Indemnification Obligations
The Company enters into standard indemnification agreements with many of its business partners in the ordinary course of business. These agreements include provisions for indemnifying the business partner against any claim brought by a third-party to the extent any such claim alleges that a Company product infringes a patent, copyright or trademark, or violates any other proprietary rights of that third-party. The maximum potential amount of future payments the Company could be required to make under these indemnification agreements is not estimable and the Company has not incurred any material costs to defend lawsuits or settle claims related to these indemnification agreements to date.
Legal Matters
The Company may be involved, from time to time, in a variety of claims, lawsuits, investigations, and proceedings relating to contractual disputes, intellectual property rights, employment matters, regulatory compliance matters and other litigation matters relating to various claims that arise in the normal course of business. The Company determines whether an estimated loss from a contingency should be accrued by assessing whether a loss is deemed probable and can be reasonably estimated. The Company assesses its potential liability by analyzing specific litigation and regulatory matters using available information. The Company develops its views on estimated losses in consultation with inside and outside counsel, which involves a subjective analysis of potential results and outcomes, assuming various combinations of appropriate litigation and settlement strategies. Taking all of the above factors into account, the Company records an amount where it is probable that the Company will incur a loss and where that loss can be reasonably estimated. However, the Company’s estimates may be incorrect and the Company could ultimately incur more or less than the amounts initially recorded. The Company may also incur significant legal fees, which are expensed as incurred, in
defending against these claims. The Company is not currently aware of any pending or threatened litigation that would have a material adverse effect on the Company’s financial statements.

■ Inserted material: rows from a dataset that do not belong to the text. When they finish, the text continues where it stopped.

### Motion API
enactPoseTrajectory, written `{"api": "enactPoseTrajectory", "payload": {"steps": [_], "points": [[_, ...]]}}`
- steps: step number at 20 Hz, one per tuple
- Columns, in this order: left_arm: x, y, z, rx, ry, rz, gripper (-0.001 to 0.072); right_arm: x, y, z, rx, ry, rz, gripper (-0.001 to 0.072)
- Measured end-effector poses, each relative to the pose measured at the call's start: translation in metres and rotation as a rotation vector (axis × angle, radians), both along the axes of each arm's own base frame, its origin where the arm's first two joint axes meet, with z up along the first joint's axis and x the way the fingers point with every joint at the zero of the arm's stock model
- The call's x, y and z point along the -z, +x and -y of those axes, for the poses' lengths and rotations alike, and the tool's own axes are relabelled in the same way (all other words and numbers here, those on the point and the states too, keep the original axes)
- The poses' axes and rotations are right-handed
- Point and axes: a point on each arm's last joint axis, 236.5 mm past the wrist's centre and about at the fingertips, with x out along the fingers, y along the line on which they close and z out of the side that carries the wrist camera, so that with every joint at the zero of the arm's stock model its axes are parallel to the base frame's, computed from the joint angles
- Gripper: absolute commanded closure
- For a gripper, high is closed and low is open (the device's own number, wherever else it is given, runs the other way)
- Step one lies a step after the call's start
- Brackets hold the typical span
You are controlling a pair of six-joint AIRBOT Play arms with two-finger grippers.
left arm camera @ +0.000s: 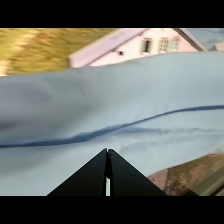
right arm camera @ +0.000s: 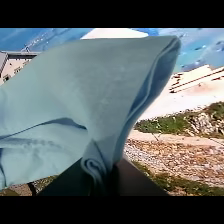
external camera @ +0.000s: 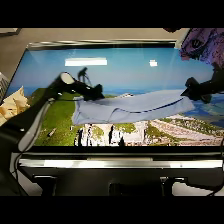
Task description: Fold the clothes and pants, and hang the long-sleeved shirts on hangers.
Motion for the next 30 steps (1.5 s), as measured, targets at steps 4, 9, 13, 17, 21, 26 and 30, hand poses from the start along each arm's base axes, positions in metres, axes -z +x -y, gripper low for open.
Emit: {"api": "enactPoseTrajectory", "payload": {"steps": [4,9,13,17,21,26,30], "points": [[0.013,-0.029,0.117,-0.043,-0.2,-0.051,0.0691,-0.048,-0.013,0.004,0.035,-0.055,0.069,0.0678],[0.031,-0.062,0.2,-0.134,-0.336,-0.131,0.0692,-0.076,-0.026,0.002,0.044,-0.079,0.108,0.0678],[0.037,-0.076,0.236,-0.148,-0.383,-0.154,0.0691,-0.082,-0.035,-0.001,0.035,-0.082,0.102,0.0678],[0.037,-0.079,0.25,-0.143,-0.409,-0.165,0.0693,-0.084,-0.039,-0.002,0.035,-0.081,0.1,0.0678],[0.023,-0.066,0.228,-0.091,-0.408,-0.174,0.0694,-0.088,-0.038,-0.01,0.025,-0.054,0.114,0.0679],[-0.024,-0.03,0.121,0.04,-0.22,-0.064,0.0692,-0.096,-0.027,-0.046,-0.005,0.007,0.146,0.0679],[-0.07,-0.004,-0.017,0.037,0.035,0.031,0.0691,-0.103,-0.01,-0.113,-0.05,0.043,0.193,0.0679]]}}
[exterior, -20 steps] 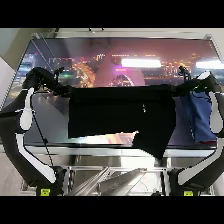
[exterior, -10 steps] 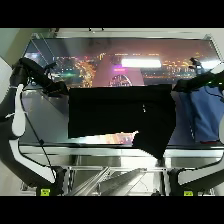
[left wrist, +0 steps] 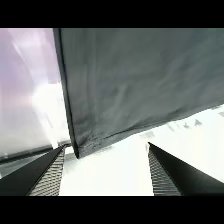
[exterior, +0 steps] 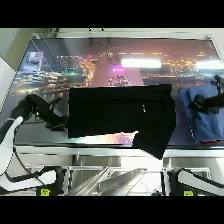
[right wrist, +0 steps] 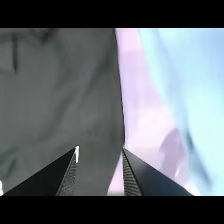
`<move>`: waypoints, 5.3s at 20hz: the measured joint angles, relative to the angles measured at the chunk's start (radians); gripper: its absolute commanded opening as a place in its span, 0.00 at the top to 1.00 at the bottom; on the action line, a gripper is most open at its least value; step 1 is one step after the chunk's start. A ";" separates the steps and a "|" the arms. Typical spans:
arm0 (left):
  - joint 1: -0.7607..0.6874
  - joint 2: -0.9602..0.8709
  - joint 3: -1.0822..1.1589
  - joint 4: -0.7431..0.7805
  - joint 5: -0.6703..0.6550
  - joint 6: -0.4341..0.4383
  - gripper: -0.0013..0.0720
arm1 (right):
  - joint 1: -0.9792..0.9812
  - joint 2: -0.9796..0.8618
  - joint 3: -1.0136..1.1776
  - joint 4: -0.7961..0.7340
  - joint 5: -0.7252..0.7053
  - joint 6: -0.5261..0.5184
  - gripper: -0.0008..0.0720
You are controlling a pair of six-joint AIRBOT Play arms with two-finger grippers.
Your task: Fold the shirts.
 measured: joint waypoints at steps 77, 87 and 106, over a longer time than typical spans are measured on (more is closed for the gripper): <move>-0.083 -0.620 1.064 0.040 -0.175 -0.063 0.06 | 0.356 -0.454 0.349 0.034 -0.467 -0.040 0.01; -0.089 -0.526 1.064 0.024 -0.131 -0.063 0.43 | 0.259 -0.550 0.375 0.147 -0.246 -0.005 0.03; -0.565 -0.743 1.076 -0.149 -0.353 -0.005 0.95 | 0.339 -0.520 0.672 0.319 -0.016 -0.059 0.96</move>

Intellectual Ventures I LLC v. Ubiquiti Inc.
On August 8, 2023, Intellectual Ventures I LLC ("IV") filed a patent infringement lawsuit against the Company in the District of Delaware, alleging that various Company products infringe United States Patent Number 8,594,122, which relates to 802.11ac “Beamforming” standards. IV seeks compensatory and enhanced damages, attorneys' fees and costs, and pre- and post-judgment interest. The Company plans to vigorously defend itself against these claims; however, there can be no assurance that the Company will prevail in the lawsuit. The Company cannot currently estimate the possible loss or range of losses, if any, that it may experience in connection with this litigation.
Ax Wireless, LLC Litigation
On February 2, 2026, Ax Wireless, LLC (“Ax Wireless”) filed a complaint against the Company with the U.S. International Trade Commission (“ITC”) alleging infringement of certain U.S. patents related to Wi-Fi 6 (802.11ax) technology, including U.S. Patent Nos. 10,079,707; 10,917,272; 11,646,927; 11,777,776; and 11,812,134. The complainant seeks a limited exclusion order and a cease and desist order that would prohibit the Company from importing into the United States, and selling in the United States, certain wireless networking products and components that allegedly infringe these patents. Concurrently with the ITC filing, Ax Wireless filed a related complaint in the U.S. District Court for the Northern District of Illinois alleging infringement of the same patents and seeking unspecified monetary damages, interest, and fees.
The Company plans to vigorously defend itself in both the ITC investigation and the District Court action; however, there can be no assurance that the Company will prevail. The Company cannot currently estimate the possible loss or range of losses, if any, that it may experience in connection with either the ITC investigation or the District Court action. An adverse ruling at the ITC could result in an order excluding our products from the U.S. market, which would have a material adverse effect on our business, financial condition, and results of operations. The Company cannot currently estimate the possible loss or range of losses, if any, that it may experience in connection with either the ITC investigation or the District Court action.
NOTE 10—SHARE-BASED COMPENSATION
Share-Based Compensation Plans
The Company’s 2020 and 2010 Equity Incentive Plans are described in the Annual Report.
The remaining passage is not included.